What is being asked: Print every line of the material exactly.

Exercise data:
□ □ □

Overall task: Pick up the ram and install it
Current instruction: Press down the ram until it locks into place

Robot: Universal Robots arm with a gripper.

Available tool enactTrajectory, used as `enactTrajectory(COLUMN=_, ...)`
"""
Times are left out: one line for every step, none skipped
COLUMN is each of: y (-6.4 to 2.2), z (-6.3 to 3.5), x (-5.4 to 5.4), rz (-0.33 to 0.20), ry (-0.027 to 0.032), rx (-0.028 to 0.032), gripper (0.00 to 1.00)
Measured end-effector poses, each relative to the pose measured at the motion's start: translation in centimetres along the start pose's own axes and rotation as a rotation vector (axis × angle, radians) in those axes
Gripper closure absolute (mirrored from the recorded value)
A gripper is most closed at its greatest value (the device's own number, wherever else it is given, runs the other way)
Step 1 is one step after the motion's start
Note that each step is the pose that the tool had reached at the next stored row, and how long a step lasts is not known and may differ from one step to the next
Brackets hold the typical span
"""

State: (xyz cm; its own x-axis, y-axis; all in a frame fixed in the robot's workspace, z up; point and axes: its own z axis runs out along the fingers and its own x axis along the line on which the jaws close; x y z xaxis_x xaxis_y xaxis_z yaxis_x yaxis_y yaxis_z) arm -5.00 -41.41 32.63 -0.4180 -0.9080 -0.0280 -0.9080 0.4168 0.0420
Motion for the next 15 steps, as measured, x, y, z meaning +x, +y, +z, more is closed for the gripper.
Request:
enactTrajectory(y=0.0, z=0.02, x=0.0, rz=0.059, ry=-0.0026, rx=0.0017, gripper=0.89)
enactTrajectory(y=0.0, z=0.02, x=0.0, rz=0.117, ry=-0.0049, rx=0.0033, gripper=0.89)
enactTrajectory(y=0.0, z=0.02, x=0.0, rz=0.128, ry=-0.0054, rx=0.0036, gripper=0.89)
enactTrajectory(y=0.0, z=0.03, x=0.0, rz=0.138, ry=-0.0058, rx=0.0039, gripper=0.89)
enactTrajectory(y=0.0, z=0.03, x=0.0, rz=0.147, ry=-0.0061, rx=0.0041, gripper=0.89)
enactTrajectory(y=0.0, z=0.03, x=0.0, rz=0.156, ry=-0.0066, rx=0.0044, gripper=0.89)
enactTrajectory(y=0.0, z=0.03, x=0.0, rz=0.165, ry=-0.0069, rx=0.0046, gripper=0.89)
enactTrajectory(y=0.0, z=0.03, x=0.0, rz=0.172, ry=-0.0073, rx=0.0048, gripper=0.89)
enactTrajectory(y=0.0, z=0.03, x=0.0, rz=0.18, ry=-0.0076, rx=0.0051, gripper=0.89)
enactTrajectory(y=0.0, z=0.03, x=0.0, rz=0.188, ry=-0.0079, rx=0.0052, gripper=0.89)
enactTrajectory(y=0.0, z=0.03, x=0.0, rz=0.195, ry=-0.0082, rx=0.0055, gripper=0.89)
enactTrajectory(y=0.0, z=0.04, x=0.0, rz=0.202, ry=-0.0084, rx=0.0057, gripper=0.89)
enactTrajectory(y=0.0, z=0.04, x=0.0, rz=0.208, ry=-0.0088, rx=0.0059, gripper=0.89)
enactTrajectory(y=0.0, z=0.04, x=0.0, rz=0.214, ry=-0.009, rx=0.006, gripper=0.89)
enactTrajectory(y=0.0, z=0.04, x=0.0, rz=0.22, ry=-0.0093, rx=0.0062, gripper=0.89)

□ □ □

Exercise result:
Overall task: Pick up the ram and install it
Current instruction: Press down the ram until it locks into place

Robot: Universal Robots arm with a gripper.

Available tool enactTrajectory, used as `enactTrajectory(COLUMN=_, ...)`
"""
Times are left out: one line for every step, none skipped
COLUMN is each of: y (-6.4 to 2.2), z (-6.3 to 3.5), x (-5.4 to 5.4), rz (-0.33 to 0.20), ry (-0.027 to 0.032), rx (-0.028 to 0.032), gripper (0.00 to 1.00)
Measured end-effector poses, each relative to the pose measured at the motion's start: translation in centimetres along the start pose's own axes and rotation as a rotation vector (axis × angle, radians) in those axes
Gripper closure absolute (mirrored from the recorded value)
A gripper is most closed at its greatest value (the device's own number, wherever else it is given, runs the other way)
Step 1 is one step after the motion's start
Note that each step is the pose that the tool had reached at the next stored row, and how long a step lasts is not known and may differ from one step to the next
Brackets hold the typical span
"""

State: (xyz cm; its own x-axis, y-axis; all in a frame fixed in the robot's workspace, z up; point and axes: its own z axis runs out along the fingers and its own x axis along the line on which the jaws close; x y z xaxis_x xaxis_y xaxis_z yaxis_x yaxis_y yaxis_z) arm -5.00 -41.41 32.63 -0.4180 -0.9080 -0.0280 -0.9080 0.4168 0.0420
Motion for the next 15 steps, as measured, x, y, z meaning +x, +y, +z, more is closed for the gripper.
Request:
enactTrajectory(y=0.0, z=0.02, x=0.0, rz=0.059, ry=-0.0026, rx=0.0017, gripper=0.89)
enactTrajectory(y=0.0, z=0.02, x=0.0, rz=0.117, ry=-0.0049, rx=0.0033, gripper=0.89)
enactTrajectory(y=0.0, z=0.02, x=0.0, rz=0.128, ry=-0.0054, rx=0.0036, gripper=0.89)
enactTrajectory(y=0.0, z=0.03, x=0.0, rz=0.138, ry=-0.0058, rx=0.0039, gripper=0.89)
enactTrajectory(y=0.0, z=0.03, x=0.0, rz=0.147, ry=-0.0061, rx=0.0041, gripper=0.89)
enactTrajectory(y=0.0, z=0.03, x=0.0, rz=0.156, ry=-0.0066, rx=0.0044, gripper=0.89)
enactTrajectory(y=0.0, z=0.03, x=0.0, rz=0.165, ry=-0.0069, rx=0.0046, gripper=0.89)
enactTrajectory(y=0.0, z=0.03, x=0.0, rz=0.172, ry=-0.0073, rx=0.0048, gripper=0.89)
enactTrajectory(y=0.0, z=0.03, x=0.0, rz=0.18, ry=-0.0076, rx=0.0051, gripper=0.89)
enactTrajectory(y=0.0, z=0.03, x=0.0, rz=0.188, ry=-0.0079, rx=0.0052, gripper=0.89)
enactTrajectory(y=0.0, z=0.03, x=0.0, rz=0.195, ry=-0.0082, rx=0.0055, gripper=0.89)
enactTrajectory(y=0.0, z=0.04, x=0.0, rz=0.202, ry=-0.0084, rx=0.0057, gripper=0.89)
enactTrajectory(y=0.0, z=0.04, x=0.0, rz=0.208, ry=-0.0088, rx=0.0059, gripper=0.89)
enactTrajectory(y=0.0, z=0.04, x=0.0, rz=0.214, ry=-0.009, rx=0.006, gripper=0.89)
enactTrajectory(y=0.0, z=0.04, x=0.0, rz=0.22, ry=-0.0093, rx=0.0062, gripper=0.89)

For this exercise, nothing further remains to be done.